I have to say I really enjoyed the movie.  It was fun to see the heroes of my youth back on the screen still kicking ass and cracking wise.  Sure, most of them are worse for wear, but who amongst us isn’t.

We are introduced to the team as they facilitate a hostage extraction from a group of Somali pirates.  Not surprisingly, they do so on full auto.  Pirates get blasted and knifed without a hair on a hostage’s head being harmed.

They may be mercenaries, but they are mercenaries with hearts of gold.

Well, except for Dolph Lundgren.  He’s still a tool.

Stallone’s Barney Ross serves as team leader.  He, along with his second in command, Lee Christmas (Jason Statham) recon a possible assignment on the island nation of Vilena.  You’ve got to love the always exotic, always despotic island nations in these movies.

After narrowly escaping capture, Ross and Christmas return home to tell the team the mission is a no go.  Then Ross has a crisis of conscience and decides to return to Vilena to help the obligatory damsel in distress.  Of course the rest of the team goes on the mission and that’s when things start blowing up the way they should.

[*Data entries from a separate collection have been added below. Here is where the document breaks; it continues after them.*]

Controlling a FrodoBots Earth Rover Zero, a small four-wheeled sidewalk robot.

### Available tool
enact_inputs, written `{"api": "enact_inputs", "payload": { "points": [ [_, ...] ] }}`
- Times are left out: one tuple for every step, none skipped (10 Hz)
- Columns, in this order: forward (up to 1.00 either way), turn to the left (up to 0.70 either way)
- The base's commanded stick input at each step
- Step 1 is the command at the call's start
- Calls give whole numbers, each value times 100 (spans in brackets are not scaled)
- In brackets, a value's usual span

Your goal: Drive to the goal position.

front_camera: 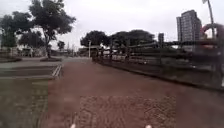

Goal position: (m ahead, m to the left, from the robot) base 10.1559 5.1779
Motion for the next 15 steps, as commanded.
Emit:
{"api": "enact_inputs", "payload": {
  "points": [
    [100,0],
    [100,0],
    [100,0],
    [100,0],
    [100,0],
    [100,0],
    [100,0],
    [100,0],
    [100,3],
    [100,40],
    [100,40],
    [100,40],
    [100,26],
    [100,0],
    [100,0]
  ]
}}
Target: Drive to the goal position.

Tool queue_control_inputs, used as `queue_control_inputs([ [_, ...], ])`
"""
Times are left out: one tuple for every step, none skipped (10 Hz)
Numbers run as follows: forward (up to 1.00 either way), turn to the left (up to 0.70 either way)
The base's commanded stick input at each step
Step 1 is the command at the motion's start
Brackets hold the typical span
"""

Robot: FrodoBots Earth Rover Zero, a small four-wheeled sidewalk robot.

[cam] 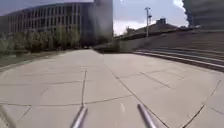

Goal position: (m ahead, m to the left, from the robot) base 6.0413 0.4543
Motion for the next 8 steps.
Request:
queue_control_inputs([
  [0.7,0.0],
  [0.7,0.0],
  [0.7,0.0],
  [0.7,0.0],
  [0.7,0.0],
  [0.7,0.0],
  [0.7,0.0],
  [0.7,0.0],
])
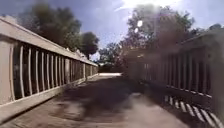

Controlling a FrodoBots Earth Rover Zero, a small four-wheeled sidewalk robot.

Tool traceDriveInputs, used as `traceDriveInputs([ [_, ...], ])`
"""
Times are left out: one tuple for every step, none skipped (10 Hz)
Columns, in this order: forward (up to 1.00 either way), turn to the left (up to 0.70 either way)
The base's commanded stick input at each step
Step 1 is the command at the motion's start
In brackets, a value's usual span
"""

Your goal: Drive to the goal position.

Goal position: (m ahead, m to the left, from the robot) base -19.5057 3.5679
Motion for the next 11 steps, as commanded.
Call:
traceDriveInputs([
  [1.0, 0.0],
  [1.0, 0.0],
  [1.0, 0.0],
  [1.0, 0.0],
  [1.0, 0.0],
  [1.0, 0.0],
  [1.0, 0.0],
  [1.0, 0.0],
  [1.0, 0.0],
  [1.0, 0.0],
  [1.0, 0.0],
])
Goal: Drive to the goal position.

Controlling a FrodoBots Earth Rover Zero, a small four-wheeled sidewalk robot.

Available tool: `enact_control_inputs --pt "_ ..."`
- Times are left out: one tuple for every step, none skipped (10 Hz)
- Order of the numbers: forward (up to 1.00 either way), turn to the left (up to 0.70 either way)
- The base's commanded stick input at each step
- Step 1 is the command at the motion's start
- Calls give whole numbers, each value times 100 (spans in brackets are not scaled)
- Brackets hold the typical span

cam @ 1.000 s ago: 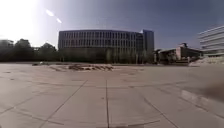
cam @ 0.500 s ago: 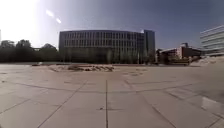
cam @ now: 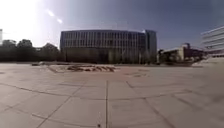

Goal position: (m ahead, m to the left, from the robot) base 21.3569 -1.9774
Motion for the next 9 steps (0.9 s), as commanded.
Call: enact_control_inputs --pt "70 1" --pt "70 1" --pt "70 1" --pt "70 1" --pt "70 1" --pt "70 1" --pt "70 1" --pt "70 1" --pt "70 1"
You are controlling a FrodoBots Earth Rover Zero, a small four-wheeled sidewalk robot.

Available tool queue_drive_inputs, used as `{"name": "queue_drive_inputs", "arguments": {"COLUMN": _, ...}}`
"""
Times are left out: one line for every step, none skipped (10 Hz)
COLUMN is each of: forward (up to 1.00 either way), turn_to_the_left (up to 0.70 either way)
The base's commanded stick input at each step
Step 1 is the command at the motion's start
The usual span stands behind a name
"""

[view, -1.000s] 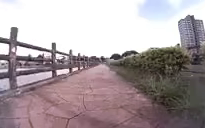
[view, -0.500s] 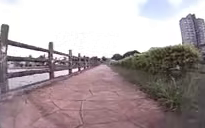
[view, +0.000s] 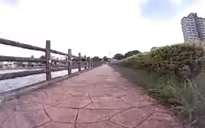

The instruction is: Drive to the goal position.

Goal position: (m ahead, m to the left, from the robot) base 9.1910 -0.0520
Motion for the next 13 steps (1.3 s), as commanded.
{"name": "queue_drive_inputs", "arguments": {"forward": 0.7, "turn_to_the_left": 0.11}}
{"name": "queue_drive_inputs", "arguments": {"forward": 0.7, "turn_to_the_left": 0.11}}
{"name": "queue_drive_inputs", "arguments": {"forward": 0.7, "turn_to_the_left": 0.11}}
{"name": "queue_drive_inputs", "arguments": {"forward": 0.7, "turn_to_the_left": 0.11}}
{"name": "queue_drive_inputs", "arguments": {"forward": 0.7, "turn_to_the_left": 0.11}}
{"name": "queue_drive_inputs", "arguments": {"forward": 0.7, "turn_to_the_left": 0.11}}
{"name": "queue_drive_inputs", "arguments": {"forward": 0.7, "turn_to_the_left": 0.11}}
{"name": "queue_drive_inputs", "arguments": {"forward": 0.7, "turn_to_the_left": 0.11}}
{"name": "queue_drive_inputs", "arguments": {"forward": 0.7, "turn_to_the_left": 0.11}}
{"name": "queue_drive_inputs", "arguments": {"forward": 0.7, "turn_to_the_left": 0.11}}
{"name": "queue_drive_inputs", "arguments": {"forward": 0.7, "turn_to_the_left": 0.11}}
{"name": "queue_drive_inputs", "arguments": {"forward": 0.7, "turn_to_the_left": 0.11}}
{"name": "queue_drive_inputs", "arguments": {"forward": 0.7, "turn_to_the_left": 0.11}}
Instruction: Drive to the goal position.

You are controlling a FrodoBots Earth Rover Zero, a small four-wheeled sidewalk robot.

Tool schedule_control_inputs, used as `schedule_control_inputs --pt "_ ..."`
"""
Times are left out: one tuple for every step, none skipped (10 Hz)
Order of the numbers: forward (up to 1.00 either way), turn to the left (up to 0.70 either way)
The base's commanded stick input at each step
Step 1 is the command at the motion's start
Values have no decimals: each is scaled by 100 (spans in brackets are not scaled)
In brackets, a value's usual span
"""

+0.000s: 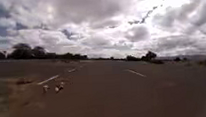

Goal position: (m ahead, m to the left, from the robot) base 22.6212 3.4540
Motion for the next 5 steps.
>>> schedule_control_inputs --pt "85 0" --pt "85 0" --pt "85 0" --pt "85 0" --pt "85 0"
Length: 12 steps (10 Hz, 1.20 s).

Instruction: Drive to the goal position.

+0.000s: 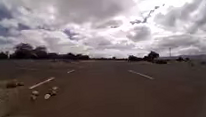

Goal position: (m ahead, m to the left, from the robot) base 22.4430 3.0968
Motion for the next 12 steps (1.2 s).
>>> schedule_control_inputs --pt "85 0" --pt "85 0" --pt "85 0" --pt "85 0" --pt "85 0" --pt "85 0" --pt "85 0" --pt "85 0" --pt "85 0" --pt "85 0" --pt "85 0" --pt "85 0"
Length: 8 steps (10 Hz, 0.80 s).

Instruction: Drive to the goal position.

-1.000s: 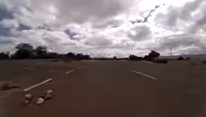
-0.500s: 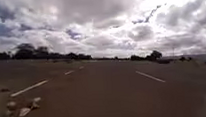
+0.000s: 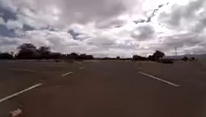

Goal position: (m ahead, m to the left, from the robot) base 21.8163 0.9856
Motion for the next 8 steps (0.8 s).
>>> schedule_control_inputs --pt "85 0" --pt "85 0" --pt "85 0" --pt "85 0" --pt "85 0" --pt "85 0" --pt "85 0" --pt "85 0"
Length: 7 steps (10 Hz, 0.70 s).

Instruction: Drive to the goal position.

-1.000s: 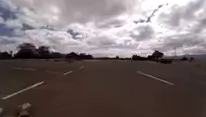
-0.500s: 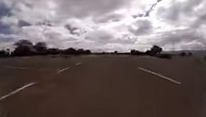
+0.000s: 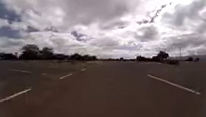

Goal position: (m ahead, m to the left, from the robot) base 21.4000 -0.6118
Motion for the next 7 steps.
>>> schedule_control_inputs --pt "85 0" --pt "85 0" --pt "85 0" --pt "85 0" --pt "85 0" --pt "85 0" --pt "85 0"
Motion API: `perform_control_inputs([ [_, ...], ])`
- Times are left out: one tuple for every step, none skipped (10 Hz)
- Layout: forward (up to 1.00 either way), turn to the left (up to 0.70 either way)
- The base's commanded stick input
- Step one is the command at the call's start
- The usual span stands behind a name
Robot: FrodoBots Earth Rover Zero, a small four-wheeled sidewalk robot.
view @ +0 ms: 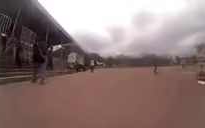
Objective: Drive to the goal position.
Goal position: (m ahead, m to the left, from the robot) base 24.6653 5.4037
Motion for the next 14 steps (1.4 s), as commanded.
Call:
perform_control_inputs([
  [1.0, 0.0],
  [1.0, 0.0],
  [1.0, 0.0],
  [1.0, 0.0],
  [1.0, 0.0],
  [1.0, 0.0],
  [1.0, 0.0],
  [1.0, 0.0],
  [1.0, 0.0],
  [1.0, -0.27],
  [1.0, -0.27],
  [1.0, -0.27],
  [1.0, -0.27],
  [1.0, -0.27],
])
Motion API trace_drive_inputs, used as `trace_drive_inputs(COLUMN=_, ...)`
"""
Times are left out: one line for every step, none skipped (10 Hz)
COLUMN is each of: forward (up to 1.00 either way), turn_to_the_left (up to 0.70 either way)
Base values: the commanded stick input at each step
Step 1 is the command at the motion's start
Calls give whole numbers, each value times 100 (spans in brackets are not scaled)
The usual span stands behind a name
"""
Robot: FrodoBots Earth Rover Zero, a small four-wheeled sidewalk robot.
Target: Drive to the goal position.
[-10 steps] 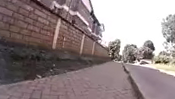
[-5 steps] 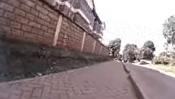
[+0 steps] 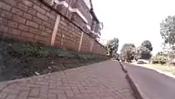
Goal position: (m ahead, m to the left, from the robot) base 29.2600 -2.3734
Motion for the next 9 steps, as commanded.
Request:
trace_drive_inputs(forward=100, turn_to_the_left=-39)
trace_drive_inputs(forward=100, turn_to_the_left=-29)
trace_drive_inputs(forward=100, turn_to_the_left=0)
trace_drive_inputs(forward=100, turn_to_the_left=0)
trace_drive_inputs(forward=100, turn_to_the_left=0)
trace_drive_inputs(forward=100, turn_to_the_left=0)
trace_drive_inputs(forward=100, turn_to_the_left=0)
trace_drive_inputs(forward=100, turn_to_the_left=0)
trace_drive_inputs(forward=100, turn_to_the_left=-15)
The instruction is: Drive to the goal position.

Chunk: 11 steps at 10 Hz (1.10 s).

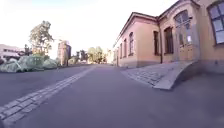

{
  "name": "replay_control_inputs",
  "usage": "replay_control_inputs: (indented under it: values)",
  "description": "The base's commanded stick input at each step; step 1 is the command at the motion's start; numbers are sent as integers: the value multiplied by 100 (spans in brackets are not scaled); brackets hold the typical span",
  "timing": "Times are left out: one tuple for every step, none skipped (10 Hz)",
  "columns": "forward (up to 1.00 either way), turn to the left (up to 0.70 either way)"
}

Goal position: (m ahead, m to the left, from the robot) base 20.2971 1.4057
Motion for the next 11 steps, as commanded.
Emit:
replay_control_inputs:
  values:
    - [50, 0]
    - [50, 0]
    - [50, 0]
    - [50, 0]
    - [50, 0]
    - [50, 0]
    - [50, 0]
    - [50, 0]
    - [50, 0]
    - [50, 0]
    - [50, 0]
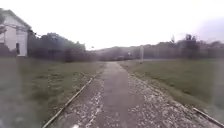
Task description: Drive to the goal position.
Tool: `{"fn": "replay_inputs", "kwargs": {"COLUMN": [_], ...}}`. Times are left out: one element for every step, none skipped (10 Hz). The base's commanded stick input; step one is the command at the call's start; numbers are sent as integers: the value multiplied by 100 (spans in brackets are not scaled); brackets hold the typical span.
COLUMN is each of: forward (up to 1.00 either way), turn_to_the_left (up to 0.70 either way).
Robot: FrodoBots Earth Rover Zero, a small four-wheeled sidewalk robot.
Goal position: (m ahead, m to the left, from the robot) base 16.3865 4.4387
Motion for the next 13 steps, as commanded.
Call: {"fn": "replay_inputs", "kwargs": {"forward": [70,70,70,70,70,70,70,70,70,70,70,70,70], "turn_to_the_left": [0,0,0,0,0,0,0,0,0,0,0,0,0]}}
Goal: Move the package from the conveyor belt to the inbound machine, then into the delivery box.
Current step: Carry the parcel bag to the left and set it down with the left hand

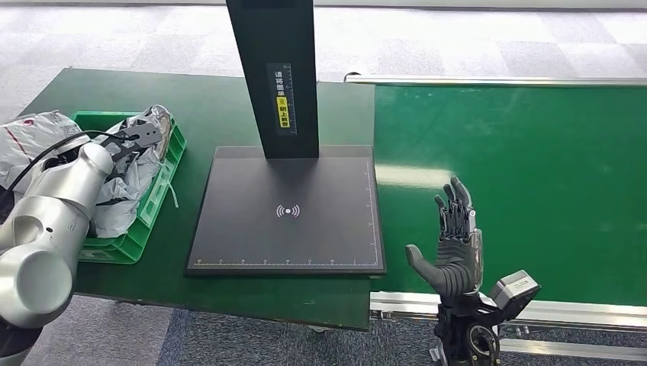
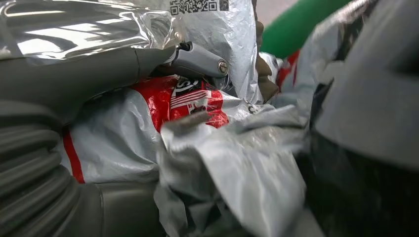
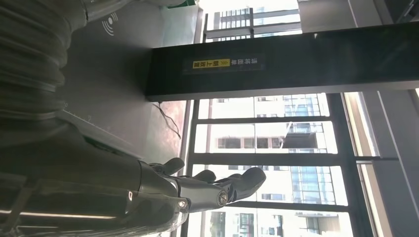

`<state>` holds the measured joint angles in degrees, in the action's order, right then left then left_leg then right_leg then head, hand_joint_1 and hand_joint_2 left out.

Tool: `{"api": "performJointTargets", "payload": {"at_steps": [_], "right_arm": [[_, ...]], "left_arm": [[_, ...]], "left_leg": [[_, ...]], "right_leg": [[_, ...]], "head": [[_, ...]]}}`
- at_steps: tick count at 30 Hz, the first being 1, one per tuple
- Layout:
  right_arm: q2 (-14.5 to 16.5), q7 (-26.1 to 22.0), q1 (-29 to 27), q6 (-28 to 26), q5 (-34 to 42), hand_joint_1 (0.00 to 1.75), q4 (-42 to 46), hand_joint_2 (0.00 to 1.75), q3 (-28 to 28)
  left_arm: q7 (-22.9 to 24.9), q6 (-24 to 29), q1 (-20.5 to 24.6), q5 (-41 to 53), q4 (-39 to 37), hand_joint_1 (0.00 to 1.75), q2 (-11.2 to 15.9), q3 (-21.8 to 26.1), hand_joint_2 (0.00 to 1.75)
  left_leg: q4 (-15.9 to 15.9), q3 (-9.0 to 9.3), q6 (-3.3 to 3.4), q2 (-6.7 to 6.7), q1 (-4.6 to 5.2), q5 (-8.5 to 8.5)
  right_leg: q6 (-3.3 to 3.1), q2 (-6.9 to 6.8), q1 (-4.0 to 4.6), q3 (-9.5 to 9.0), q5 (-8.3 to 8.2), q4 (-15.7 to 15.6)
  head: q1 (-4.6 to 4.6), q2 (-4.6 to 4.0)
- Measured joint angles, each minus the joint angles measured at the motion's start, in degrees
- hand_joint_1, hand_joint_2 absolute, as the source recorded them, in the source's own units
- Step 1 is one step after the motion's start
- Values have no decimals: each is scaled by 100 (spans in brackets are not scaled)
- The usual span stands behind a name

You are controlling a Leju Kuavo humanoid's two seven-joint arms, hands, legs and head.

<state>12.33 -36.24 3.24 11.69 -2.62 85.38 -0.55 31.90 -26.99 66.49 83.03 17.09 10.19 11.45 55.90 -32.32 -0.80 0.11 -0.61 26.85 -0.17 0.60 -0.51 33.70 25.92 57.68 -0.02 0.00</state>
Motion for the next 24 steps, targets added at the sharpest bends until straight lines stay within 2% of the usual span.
{"api": "performJointTargets", "payload": {"at_steps": [5, 6, 9, 10, 13, 16, 21, 24], "right_arm": [[-5, 0, 15, -62, 52, 0, -13, 175, 41], [-6, 0, 15, -63, 60, 0, -14, 175, 48], [-7, 5, 14, -63, 81, 0, -12, 175, 55], [-7, 9, 13, -63, 86, 0, -11, 175, 55], [-7, 39, -4, -61, 107, 0, 11, 175, 54], [-4, 90, -97, -24, 112, 0, 127, 175, 49], [21, 145, -319, 80, 81, 0, 399, 175, 35], [39, 144, -369, 102, 78, 0, 470, 175, 26]], "left_arm": [[-166, -71, -143, -34, -31, 175, 46, 214, 175], [-171, -85, -154, -34, -34, 165, 51, 241, 175], [-201, -130, -198, -17, -44, 34, 58, 283, 175], [-218, -99, -223, -1, -46, 0, 61, 286, 175], [-368, 342, -331, 80, -47, 0, 60, 286, 175], [-823, 1343, -471, 110, -40, 0, 25, 287, 175], [-2322, 3595, -698, -212, 82, 0, -138, 335, 175], [-3619, 4542, -802, -848, 226, 0, -267, 453, 175]], "left_leg": [[-1, 5, 0, -2, 0, 0], [-1, 7, 0, -2, 0, 0], [-1, 14, 0, -2, 1, 0], [-1, 18, 0, -2, 1, 1], [-1, 26, 0, -3, 1, 1], [0, 28, -1, -5, 1, 0], [0, 18, -4, -33, 0, -7], [1, 17, -3, -36, 2, -7]], "right_leg": [[0, -1, 0, -5, 1, 0], [0, -1, 0, -7, 1, 0], [0, -1, -1, -15, 1, 0], [0, -1, -1, -18, 1, 0], [0, -1, -1, -23, 1, -1], [0, -7, -1, -24, 1, -1], [0, -39, 0, -25, 2, -1], [1, -39, -1, -26, 2, -1]], "head": [[0, 0], [0, 0], [1, 0], [1, 0], [0, 0], [0, -1], [2, 0], [2, 0]]}}
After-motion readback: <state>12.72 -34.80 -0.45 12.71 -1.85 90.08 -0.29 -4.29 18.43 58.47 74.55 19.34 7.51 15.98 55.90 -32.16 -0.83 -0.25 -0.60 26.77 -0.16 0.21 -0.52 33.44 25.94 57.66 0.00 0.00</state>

These characters aren’t three dimensional.  They aren’t deep.  They aren’t meant to be.  Each man serves a specific purpose and fits a specific action movie archetype.  Getting them all in one movie is quite an achievement on Stallone’s part.

The much talked about scene that puts Stallone, Bruce Willis and Arnold Schwarznegger on screen together for the first time is an action movie fan’s dream come true.  That it lasts no longer than 10 minutes doesn’t matter.  That they all stood there, egos checked at the church door, and traded barbs is what matters.

Mickey Rourke brings a surprising amount of gravitas to his role as Tool.  His monologue about the true cost of war to mind and soul of the soldier is top notch.

Guys like Randy Couture and Steve Austin are not actors.  That’s okay in a movie like this.  Austin gives good Stone Cold and Couture is fun as the punch drunk Tollroad.  When these two clash in the movie’s closing act its WWE against UFC in the ultimate death match.  That’s good stuff.

Eric Roberts was great as the movie’s heavy, James Munroe, a rogue CIA agent who has propped up a puppet dictator in Vilena.  I couldn’t help but wonder if naming the character James Monroe was Stallone’s political statement in the movie.  Then I decided not to think about it and eat some more popcorn.

There were some really well staged action sequences including one with a seaplane and a pier full of jet fuel, as well as one involving the implosion of a goverment building in Vilena.  And, of course, there were one-on-one fisticuffs.  The fight sequence between Lundgren and Jet Li was fun.  I especially liked Jason Statham fighting a basketball court full of guys who turned out to not be nearly as tough as they thought they were.  That scene felt the most like Stallone passing the torch to Statham.

 I didn’t care much for the CGI blood or for Stallone’s alarming face lift, but at the end of the day, if that’s my biggest complain, then I’m okay with it.

The Expendables is a throwback.  It’s a dinosaur.  It’s the Ocean’s 11 of action movies.  It did well enough at the box office to generate talk of a sequel.  I hope they make one.

It would be good to get the band back together again.